1.   Motivation: built in functions and computing speed
2.   Introducing numpy: Initializing array and ndarray. 
3.   Loading and saving files.
4.   Nitty gritties of indexing and slicing arrays 
5.   Masked arrays
6.   End-of-class practice: Calculate mean along certain dimensions
7. Linear Algebra


A good example to follow for introduction to numpy: <br> 
https://notebooks.azure.com/wesm/projects/python-for-data-analysis/html/appa.ipynb







## 1. Why Numpy?

1. `numpy` array-wise operations save time
2. Built in functions are plentiful and convenient
3. `ndarray`s are truly N-dimensional (unlike lists - you can get similar functionality with nested lists but there are many limitations).

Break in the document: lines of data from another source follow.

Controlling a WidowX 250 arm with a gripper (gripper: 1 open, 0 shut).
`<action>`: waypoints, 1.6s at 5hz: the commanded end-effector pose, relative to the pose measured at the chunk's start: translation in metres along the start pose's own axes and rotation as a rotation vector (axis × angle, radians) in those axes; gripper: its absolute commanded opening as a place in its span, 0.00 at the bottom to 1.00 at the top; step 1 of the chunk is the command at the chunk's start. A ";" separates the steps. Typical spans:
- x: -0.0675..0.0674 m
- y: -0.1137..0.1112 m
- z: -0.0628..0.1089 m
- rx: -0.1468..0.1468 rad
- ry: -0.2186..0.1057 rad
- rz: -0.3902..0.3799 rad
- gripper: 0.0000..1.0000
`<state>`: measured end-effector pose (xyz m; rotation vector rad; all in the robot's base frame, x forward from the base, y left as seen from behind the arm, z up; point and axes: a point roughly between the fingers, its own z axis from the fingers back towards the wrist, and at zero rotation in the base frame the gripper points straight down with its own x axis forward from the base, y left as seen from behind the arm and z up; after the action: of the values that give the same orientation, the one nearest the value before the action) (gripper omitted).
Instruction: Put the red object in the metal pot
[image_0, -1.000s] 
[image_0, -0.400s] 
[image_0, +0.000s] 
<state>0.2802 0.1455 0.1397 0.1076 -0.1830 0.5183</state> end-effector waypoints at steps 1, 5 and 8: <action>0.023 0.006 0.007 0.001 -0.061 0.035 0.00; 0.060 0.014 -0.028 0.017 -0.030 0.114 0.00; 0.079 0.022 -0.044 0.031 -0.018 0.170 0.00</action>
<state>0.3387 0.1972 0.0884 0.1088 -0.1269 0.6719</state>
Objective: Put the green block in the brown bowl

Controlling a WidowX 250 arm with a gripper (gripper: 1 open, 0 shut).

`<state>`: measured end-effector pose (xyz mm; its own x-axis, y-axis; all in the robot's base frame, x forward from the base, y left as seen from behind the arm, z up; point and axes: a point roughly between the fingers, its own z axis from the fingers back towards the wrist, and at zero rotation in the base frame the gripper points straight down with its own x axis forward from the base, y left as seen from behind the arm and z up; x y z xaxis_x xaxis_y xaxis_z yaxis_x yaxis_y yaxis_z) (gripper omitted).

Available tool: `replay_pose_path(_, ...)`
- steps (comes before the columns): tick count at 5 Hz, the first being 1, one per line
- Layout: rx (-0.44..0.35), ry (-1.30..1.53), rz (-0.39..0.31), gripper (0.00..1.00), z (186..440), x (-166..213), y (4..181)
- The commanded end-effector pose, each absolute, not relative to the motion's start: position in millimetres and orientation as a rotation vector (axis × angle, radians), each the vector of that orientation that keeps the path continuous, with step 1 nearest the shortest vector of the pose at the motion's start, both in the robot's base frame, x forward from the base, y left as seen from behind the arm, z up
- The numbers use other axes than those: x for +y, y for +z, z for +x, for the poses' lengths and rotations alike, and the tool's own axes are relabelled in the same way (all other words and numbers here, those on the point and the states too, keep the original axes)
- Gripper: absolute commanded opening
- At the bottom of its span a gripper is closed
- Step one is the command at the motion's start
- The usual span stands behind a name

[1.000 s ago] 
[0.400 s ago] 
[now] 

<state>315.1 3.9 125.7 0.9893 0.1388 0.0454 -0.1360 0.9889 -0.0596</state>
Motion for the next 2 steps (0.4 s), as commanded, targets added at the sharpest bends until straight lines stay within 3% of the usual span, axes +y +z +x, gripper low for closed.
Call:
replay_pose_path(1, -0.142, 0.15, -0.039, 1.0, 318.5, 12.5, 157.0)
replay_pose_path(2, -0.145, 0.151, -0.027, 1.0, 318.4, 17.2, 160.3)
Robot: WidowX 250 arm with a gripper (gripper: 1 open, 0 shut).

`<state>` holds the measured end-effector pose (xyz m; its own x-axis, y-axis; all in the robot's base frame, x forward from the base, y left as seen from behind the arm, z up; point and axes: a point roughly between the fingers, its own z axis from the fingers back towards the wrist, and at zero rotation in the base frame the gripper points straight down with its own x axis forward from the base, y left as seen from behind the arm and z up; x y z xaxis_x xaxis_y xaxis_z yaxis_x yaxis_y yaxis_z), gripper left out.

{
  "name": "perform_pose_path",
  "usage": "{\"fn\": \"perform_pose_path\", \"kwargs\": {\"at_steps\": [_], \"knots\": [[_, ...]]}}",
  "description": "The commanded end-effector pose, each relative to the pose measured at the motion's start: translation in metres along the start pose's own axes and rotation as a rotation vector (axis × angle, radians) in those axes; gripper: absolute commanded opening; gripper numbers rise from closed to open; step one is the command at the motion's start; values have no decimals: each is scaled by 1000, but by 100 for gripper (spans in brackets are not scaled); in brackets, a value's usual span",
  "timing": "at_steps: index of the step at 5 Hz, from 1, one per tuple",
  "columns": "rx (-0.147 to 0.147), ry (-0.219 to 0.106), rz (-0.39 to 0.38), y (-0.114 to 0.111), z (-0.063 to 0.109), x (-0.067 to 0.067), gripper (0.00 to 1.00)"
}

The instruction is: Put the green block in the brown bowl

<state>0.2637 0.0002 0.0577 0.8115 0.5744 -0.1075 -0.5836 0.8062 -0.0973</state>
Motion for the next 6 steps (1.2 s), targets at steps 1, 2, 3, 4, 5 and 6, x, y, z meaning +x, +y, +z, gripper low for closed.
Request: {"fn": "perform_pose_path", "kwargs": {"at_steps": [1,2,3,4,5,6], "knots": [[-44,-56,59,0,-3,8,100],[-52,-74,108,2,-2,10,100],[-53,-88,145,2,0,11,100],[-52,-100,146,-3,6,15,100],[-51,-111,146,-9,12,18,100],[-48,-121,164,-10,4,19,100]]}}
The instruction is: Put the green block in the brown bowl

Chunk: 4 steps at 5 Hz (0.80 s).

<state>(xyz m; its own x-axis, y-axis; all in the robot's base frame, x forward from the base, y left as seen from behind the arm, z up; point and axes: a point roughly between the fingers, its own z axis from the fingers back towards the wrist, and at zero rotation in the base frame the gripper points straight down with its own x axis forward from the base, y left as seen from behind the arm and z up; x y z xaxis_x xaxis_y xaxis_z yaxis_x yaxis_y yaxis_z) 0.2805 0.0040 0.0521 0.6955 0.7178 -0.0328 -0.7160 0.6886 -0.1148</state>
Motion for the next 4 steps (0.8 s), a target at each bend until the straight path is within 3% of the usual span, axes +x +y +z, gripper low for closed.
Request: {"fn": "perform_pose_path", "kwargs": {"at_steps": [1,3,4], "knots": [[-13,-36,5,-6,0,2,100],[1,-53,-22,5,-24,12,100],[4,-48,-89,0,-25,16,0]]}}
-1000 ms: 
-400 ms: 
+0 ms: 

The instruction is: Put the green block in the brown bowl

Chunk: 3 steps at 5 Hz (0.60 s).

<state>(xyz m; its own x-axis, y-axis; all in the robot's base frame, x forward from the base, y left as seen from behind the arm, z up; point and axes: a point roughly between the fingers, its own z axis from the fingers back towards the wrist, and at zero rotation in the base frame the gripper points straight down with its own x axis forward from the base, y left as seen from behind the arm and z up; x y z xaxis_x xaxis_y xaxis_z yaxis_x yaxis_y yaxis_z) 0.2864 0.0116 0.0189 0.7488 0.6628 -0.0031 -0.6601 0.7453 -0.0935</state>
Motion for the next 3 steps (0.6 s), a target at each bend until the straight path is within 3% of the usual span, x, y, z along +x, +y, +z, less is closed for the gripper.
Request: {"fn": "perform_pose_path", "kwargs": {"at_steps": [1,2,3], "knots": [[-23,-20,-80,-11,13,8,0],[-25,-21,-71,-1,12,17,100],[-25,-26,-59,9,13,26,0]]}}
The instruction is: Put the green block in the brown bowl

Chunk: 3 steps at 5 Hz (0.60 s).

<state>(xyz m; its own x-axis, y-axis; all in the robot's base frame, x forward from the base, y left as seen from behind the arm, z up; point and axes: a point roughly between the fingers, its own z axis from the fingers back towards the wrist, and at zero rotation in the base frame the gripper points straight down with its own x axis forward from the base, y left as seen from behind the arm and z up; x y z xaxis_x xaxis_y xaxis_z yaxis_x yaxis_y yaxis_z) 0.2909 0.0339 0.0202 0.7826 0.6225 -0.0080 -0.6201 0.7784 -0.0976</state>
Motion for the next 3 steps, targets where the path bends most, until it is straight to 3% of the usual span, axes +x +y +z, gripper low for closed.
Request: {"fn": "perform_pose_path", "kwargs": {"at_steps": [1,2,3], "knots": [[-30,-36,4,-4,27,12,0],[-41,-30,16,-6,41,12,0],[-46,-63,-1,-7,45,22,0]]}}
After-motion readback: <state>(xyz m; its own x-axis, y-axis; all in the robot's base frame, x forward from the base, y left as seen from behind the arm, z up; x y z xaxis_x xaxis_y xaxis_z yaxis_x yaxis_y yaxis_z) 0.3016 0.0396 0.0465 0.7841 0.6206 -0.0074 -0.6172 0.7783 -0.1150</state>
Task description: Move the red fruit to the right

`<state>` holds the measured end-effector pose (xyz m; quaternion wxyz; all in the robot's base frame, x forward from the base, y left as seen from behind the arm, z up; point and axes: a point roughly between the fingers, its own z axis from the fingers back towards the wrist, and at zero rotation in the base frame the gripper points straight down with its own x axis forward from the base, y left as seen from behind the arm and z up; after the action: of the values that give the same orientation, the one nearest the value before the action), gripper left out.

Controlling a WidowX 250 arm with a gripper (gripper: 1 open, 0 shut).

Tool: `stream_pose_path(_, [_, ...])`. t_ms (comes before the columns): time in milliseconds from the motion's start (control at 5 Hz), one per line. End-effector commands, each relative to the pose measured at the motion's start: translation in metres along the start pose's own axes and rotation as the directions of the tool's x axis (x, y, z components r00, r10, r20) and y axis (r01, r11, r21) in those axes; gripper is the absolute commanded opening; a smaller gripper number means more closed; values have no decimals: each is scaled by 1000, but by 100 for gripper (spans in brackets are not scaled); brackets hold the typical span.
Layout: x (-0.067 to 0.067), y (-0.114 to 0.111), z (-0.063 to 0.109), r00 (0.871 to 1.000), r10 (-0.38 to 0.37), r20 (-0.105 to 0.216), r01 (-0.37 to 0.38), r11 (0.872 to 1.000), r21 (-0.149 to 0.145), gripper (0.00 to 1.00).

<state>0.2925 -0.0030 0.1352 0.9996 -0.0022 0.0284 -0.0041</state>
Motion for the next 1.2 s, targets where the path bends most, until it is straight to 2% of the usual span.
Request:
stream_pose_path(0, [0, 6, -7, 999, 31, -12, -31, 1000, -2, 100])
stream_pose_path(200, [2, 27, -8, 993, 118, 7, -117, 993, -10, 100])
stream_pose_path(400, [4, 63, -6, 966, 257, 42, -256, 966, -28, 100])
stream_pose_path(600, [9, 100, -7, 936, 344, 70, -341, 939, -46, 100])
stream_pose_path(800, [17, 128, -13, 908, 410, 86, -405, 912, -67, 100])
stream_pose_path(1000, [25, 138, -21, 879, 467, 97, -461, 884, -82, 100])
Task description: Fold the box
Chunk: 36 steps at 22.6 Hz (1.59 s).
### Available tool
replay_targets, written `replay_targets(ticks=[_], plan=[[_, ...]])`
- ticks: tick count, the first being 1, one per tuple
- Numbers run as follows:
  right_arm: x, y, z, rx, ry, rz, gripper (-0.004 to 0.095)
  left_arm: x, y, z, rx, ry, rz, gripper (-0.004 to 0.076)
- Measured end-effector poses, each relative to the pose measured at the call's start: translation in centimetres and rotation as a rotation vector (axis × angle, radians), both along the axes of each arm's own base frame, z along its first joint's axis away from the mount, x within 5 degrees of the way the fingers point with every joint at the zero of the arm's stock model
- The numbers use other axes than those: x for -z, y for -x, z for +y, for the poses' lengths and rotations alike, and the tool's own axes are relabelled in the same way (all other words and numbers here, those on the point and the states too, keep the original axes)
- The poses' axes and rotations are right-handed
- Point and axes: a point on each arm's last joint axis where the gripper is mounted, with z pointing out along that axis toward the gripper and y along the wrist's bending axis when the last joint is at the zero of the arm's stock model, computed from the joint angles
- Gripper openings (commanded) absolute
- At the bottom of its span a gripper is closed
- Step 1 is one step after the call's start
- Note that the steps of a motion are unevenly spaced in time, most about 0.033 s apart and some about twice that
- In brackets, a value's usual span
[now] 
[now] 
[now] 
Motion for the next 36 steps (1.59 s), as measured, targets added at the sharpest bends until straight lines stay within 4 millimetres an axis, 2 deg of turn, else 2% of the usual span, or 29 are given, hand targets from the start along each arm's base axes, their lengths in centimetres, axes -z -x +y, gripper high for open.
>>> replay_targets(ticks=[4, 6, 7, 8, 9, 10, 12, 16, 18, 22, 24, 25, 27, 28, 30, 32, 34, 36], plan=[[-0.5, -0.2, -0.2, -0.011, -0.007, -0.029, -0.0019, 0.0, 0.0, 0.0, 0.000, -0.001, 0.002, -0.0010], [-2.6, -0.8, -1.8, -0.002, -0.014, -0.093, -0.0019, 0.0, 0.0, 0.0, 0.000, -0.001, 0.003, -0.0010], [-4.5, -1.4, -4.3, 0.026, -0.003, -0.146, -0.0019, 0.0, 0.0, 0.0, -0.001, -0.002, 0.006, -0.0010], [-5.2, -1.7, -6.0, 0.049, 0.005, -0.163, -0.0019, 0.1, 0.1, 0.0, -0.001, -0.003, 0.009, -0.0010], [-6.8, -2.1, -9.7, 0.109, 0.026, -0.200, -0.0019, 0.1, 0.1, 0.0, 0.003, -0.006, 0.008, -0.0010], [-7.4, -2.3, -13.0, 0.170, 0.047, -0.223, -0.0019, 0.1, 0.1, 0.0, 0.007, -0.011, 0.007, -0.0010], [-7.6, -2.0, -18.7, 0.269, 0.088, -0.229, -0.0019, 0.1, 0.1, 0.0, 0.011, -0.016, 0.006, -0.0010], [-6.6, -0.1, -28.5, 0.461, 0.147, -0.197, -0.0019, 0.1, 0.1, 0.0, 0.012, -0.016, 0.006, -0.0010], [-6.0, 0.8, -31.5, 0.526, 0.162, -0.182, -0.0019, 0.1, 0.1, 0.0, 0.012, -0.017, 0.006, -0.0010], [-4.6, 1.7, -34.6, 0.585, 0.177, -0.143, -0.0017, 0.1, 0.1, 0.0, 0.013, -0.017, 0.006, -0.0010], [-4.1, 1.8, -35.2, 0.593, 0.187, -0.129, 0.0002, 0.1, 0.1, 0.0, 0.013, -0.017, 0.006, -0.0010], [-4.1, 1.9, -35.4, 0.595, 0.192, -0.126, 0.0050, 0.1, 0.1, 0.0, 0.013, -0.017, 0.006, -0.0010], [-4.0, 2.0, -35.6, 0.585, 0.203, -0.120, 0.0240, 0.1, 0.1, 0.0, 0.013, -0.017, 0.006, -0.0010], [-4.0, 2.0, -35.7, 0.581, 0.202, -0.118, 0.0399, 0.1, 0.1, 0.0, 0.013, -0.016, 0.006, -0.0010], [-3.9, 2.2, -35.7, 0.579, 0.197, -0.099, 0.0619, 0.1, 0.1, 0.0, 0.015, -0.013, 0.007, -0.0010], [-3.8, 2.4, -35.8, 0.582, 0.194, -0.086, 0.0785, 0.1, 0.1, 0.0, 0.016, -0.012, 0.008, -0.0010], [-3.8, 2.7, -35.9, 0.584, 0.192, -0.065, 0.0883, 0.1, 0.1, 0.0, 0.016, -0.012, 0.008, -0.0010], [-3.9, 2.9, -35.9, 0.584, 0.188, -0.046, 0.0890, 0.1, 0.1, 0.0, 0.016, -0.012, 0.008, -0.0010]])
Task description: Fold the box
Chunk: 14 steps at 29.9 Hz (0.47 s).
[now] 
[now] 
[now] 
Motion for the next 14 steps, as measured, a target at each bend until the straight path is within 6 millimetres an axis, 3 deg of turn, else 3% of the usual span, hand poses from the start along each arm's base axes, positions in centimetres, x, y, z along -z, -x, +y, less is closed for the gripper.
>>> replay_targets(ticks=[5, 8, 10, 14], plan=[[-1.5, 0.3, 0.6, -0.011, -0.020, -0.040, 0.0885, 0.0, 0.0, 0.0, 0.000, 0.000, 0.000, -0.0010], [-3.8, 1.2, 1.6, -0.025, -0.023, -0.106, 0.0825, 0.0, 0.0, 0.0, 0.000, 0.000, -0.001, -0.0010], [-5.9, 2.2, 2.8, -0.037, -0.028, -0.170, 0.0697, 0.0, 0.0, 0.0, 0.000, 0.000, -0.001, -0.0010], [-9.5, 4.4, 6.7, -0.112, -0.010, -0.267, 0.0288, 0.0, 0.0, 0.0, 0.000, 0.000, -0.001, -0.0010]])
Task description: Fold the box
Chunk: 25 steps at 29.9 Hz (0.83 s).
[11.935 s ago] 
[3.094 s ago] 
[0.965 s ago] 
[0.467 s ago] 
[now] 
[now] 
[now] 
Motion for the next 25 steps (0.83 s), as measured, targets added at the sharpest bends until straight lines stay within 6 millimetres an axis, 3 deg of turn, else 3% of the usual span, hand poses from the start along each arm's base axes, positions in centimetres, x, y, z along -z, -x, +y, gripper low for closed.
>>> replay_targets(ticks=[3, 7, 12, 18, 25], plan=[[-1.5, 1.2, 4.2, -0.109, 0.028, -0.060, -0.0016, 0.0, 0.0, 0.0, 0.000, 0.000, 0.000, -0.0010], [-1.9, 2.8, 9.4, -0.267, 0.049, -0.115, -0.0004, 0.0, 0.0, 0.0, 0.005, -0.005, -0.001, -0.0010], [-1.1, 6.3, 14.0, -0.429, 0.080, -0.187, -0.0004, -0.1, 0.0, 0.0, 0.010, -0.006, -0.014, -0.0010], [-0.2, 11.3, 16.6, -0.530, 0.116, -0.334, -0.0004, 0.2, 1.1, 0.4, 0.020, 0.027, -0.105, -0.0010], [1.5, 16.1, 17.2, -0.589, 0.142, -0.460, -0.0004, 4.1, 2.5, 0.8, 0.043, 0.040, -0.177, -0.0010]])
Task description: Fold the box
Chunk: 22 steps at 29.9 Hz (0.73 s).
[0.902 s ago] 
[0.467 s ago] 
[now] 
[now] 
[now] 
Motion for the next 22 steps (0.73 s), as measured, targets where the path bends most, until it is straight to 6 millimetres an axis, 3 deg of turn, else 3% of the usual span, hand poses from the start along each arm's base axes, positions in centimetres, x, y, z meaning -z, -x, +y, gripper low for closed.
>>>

Having N-dimensional objects allows you to conveniently do operations along just one or a few axes.

### 1.1 Numpy arrays save time by avoiding loops over large lists
It's built-in functions for array-wise operations avoid having to loop over elements in lists or arrays. Here is a very basic example

In [None]:
def sum_with_loop():
    a = np.random.uniform(size=(100,10,5))
    a_sum = 0
    for i in range(a.shape[0]):
        for j in range(a.shape[1]):
            for n in range(a.shape[2]):
                a_sum += a[i,j,n]
    return a_sum

In [None]:
%%time 
y = sum_with_loop()
  

Now let's replace for-loops with np.sum. 

In [None]:
# Now replace for-loop with np.sum
def sum_with_numpy():
    a = np.random.uniform(size=(100,10,5))
    a_sum = 0 #This line is kept to keep consistency with previous function
    a_sum = np.sum(a)
    print()
    return a_sum

In [None]:
%%time
y = sum_with_numpy()

**Conclusion**: Using numpy built-in functions could save you a lot of time. Both computing time and your own personal time typing out all those extra lines of code!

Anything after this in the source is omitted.